A series of defense methods on graph data have been developed to reduce the harm of adversarial attacks. Preprocessing-based approaches like GCN-SVD [8] and GCN-Jaccard [38] conduct structure cleaning before training GNNs, while attention-based models like RGCN [51] and GNN-Guard [46] learn to focus less on potential perturbed edges. However, these methods rely on prior knowledge of the attacker. For example, GCN-SVD leverages the high-rank tendency of graph structure after Nettack [53], and GCN-Jaccard depends on the homophily assumption on the graph structure. As a result, current approaches may fail to adapt to scenarios when encountering new data and tasks or when new attack methods are proposed. Additionally, previous methods largely neglect the role of GNN architectures in defending against adversarial attacks, lacking an architectural perspective in understanding GNN robustness.

Refer to caption — Figure 1: The overall framework of G-RNA. Given a clean graph, the supernet built upon our robust search space is trained in a single-path one-shot way. Then, the attack proxy produces several adversarial samples based on the clean graph and we search for robust GNNs with the proposed robustness metric. Finally, we evaluate the optimal robust GNN on graphs perturbed by the attacker.

In order to reduce human efforts in neural architecture designs, Neural Architecture Search (NAS) has become increasingly popular in both the research field and industry. Though NAS has the potential of automating robust GNN designs, existing graph NAS methods [10, 50, 24, 1, 49] are inevitably susceptible to adversarial attacks since they do not consider adversarial settings and lack robustness designs [48]. Therefore, how to adopt graph NAS to search for optimal robust GNNs in various environments, and in the meantime, fill the gap of understanding GNN robustness from an architectural perspective, remains a huge challenge.

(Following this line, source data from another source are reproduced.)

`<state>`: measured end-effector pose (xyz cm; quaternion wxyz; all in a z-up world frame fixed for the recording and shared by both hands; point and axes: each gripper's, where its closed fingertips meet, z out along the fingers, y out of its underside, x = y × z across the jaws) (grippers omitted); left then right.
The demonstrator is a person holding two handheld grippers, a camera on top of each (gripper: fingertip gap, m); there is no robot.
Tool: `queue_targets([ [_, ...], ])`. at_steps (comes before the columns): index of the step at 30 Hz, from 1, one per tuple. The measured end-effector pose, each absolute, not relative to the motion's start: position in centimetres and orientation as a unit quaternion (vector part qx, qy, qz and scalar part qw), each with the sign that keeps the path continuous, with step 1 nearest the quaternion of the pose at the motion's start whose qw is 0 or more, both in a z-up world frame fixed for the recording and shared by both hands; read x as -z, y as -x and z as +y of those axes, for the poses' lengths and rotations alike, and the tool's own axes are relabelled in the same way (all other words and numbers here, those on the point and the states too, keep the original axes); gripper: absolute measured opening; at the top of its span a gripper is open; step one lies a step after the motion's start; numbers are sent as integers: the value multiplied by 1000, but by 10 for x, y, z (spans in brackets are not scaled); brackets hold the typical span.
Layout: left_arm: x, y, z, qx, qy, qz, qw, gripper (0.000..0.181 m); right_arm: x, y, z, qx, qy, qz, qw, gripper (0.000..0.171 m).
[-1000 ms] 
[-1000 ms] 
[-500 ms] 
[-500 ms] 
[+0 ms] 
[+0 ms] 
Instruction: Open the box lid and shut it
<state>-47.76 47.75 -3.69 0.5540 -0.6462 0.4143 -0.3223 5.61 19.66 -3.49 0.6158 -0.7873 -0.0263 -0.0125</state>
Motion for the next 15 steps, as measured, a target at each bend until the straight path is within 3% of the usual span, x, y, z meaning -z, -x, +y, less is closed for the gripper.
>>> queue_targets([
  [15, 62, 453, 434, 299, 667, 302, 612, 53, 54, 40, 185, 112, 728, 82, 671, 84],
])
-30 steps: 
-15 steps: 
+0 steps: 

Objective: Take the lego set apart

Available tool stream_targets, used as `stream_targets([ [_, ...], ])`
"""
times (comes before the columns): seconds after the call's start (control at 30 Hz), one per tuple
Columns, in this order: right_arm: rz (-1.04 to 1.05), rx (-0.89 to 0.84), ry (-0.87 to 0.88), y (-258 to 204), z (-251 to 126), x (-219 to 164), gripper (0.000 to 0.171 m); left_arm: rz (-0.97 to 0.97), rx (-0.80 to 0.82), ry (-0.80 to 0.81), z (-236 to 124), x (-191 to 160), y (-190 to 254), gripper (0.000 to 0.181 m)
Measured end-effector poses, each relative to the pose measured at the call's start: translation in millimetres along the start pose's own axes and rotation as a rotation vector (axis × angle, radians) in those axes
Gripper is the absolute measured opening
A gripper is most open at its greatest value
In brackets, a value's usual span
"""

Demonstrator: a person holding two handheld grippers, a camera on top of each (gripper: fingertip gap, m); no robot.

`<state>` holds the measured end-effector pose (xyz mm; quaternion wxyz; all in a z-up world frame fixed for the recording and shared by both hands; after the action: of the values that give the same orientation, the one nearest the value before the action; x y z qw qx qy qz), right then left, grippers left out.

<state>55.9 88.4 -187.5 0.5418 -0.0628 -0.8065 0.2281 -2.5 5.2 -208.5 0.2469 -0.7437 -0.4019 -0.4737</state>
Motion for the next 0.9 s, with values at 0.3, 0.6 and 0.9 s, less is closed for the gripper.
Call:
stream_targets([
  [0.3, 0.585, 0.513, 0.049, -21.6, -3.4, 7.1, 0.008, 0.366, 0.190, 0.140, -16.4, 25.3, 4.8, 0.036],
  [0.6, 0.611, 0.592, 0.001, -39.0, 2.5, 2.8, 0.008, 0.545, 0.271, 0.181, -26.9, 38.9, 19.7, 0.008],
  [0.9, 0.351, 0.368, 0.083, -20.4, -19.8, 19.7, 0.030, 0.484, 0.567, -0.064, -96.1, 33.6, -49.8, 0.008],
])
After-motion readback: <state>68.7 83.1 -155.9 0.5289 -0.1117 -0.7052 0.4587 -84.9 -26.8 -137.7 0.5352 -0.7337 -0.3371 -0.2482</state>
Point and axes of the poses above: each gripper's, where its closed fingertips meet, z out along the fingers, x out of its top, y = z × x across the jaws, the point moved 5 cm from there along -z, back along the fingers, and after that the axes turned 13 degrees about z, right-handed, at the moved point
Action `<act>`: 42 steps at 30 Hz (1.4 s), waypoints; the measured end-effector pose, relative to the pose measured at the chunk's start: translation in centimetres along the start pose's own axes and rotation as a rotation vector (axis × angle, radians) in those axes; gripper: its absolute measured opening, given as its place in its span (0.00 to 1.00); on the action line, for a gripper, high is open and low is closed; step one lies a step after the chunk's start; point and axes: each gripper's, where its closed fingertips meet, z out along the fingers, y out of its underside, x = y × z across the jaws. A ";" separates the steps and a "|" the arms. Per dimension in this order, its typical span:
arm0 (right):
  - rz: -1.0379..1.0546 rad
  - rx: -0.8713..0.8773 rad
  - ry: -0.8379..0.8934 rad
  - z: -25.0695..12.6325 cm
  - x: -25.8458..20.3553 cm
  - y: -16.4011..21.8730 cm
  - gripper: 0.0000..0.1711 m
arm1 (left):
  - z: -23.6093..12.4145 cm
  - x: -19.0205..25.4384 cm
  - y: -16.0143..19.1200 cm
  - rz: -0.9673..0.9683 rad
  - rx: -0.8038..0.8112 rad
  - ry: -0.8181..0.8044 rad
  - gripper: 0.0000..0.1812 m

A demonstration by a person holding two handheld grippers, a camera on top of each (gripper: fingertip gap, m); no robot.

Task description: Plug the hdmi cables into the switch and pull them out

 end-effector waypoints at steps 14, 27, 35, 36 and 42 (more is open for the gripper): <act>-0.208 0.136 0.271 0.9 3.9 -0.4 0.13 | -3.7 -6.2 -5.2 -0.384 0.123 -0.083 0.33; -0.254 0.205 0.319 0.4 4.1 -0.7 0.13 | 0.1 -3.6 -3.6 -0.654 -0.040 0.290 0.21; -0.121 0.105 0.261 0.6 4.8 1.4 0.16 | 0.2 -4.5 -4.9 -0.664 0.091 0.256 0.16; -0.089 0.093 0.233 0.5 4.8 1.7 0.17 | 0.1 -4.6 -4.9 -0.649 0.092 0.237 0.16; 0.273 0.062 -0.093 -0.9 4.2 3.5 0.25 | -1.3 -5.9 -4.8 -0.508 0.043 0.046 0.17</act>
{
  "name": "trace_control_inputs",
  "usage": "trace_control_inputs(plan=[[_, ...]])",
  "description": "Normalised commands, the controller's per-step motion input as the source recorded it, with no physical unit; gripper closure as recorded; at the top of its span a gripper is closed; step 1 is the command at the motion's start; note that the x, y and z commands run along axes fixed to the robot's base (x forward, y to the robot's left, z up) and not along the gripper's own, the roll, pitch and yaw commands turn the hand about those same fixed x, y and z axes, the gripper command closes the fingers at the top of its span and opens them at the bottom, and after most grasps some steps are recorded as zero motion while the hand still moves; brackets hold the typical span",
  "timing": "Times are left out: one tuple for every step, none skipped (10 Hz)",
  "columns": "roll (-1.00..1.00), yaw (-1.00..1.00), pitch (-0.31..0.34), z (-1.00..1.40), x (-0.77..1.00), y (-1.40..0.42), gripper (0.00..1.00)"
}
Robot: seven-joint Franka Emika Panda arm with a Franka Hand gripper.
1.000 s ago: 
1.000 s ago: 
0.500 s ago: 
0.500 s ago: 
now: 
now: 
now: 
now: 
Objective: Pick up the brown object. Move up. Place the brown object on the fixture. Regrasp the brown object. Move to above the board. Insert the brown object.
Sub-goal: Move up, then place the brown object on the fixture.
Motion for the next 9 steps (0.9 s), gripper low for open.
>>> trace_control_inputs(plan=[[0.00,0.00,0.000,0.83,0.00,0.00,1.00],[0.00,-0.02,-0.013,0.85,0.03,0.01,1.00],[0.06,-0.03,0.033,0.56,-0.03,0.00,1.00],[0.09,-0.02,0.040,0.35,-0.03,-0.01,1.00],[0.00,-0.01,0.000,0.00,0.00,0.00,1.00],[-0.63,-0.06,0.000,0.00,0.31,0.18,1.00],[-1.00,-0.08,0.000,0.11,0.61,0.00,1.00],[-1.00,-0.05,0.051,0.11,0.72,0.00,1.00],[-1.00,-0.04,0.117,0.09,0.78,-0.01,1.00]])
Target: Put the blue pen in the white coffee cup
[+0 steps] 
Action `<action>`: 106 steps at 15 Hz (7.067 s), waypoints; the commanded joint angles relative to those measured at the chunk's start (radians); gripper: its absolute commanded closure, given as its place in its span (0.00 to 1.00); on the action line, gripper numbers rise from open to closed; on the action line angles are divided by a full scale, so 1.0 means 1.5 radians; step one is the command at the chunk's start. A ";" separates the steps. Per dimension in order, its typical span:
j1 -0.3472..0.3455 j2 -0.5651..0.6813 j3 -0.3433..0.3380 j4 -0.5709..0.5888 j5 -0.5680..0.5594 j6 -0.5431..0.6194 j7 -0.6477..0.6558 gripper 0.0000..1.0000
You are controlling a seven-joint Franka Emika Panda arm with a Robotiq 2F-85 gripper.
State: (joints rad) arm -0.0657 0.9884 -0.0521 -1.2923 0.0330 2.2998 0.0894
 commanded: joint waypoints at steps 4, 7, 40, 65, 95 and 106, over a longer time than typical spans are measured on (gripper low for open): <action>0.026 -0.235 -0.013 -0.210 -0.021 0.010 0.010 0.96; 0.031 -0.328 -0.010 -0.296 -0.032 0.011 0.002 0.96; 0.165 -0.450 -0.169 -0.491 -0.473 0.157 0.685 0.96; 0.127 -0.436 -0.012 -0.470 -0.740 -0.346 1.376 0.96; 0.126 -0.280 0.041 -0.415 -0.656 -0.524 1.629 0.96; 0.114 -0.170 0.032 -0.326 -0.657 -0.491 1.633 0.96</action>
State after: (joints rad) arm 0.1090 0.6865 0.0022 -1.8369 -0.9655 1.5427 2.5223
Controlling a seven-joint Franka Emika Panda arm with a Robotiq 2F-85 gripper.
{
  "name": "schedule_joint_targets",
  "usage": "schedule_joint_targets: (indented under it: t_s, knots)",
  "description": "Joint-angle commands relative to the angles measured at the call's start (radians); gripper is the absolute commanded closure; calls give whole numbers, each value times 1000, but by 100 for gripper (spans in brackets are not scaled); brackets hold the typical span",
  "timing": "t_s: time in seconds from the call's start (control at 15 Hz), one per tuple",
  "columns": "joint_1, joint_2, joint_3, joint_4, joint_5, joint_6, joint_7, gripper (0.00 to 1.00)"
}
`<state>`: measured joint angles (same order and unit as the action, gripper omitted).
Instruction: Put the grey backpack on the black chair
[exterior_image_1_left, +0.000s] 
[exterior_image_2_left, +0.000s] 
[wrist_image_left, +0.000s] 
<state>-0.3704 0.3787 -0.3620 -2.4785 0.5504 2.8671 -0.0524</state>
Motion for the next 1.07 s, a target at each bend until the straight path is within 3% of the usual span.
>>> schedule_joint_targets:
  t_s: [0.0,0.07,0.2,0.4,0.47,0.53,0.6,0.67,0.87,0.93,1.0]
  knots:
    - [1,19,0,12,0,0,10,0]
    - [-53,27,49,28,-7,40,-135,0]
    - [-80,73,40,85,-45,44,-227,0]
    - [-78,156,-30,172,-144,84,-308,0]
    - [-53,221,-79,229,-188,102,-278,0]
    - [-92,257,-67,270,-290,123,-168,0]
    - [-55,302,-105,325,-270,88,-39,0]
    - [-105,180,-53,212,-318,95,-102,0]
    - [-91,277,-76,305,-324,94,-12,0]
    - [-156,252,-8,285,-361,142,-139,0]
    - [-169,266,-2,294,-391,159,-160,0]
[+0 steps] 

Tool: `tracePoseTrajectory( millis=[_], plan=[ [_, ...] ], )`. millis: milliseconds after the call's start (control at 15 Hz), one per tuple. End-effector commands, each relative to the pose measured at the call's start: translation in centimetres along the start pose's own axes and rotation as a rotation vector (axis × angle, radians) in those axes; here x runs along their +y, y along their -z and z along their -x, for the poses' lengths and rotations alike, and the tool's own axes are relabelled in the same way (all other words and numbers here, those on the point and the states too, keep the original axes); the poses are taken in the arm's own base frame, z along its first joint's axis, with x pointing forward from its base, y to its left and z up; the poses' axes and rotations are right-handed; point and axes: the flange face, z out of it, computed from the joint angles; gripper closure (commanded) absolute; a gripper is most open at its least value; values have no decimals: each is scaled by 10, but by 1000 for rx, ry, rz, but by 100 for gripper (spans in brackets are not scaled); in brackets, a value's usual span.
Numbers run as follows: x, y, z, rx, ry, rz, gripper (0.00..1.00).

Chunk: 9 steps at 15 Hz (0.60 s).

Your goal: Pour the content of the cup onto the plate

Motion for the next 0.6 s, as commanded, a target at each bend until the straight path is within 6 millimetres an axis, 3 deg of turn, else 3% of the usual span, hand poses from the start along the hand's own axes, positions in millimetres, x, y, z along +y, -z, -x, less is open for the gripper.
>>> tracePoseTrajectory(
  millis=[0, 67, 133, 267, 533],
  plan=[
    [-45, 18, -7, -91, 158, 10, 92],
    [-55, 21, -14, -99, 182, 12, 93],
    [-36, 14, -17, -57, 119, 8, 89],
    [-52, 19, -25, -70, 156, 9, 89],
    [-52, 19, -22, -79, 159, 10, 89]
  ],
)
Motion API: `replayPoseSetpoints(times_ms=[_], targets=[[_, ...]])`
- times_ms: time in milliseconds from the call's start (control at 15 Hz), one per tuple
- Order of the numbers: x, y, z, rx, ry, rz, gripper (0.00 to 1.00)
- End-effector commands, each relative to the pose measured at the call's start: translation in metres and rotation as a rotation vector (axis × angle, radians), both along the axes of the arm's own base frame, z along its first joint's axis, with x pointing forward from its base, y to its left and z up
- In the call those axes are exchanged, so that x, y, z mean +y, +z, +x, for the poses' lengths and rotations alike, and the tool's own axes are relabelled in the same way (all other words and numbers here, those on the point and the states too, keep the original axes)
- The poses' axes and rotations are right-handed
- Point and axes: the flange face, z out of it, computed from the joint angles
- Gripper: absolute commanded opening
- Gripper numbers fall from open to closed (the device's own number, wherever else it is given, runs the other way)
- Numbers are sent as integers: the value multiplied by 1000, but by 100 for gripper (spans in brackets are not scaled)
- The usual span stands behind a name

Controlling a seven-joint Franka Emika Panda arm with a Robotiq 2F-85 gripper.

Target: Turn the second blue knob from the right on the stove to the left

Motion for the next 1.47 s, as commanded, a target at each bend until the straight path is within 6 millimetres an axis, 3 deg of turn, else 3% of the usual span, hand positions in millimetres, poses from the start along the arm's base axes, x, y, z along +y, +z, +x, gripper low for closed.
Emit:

To address the aforementioned problems and to understand GNN robustness from an architectural perspective, we propose a novel Robust Neural Architecture search framework for Graph neural networks (G-RNA), which is the first attempt to exploit powerful graph neural architecture search in robust GNNs, to our best knowledge. Specifically, we first design a novel, expressive, and robust search space with graph structure mask operations. The green part in Fig. 1 shows the fine-grained search space. The graph structure mask operations cover important robust essences of graph structure and could recover various existing defense methods as well. We train the supernet built upon our designed search space in a single-path one-shot way [14]. Second, we propose a robustness metric that could properly measure the architecture’s robustness. Based on the clean graph, an attack proxy produces several adversarial samples. We search robust GNNs using our robustness metric with clean and generated adversarial samples. A simple illustration of the robustness metric is shown in the yellow part in Fig. 1. After searching for the optimal robust GNN architecture with the evolutionary algorithm, we retrain the top-selected robust architectures from scratch and perform evaluations. Our contributions are summarized as follows:

•

We develop a robust neural architecture search framework for GNNs, which considers robust designs in graph neural architecture search for the first time to the best of our knowledge. Based on this framework, we can understand adversarial robustness for GNNs from an architectural perspective.
•

We propose a novel robust search space by designing defensive operation candidates to automatically select the most appropriate defensive strategies when confronting perturbed graphs. Besides, we design a robustness metric and adopt an evolutionary algorithm together with a single-path one-shot graph NAS framework to search for the optimal robust architectures.
•

Extensive experimental results demonstrate the efficacy of our proposed method. G-RNA outperforms state-of-the-art robust GNNs by 12.1% to 23.4% on benchmark datasets under heavy poisoning attacks.

2 Related Work

2.1 Adversarial Robustness on Graph Data

Despite the wide success of GNNs in various applications [47, 44, 43], GNNs are shown vulnerable to adversarial attacks [33, 53, 4, 2, 3, 39], i.e., slight perturbations to graph can lead to sharp performance decrease. Following the literature, adversarial attacks have various taxonomies according to the attacker’s knowledge (white-box attack and black-box attack), perturbation type (structure attack and feature attack), attack stage (evasion attack and poisoning attack), and targeted nodes (targeted attack and non-targeted attack).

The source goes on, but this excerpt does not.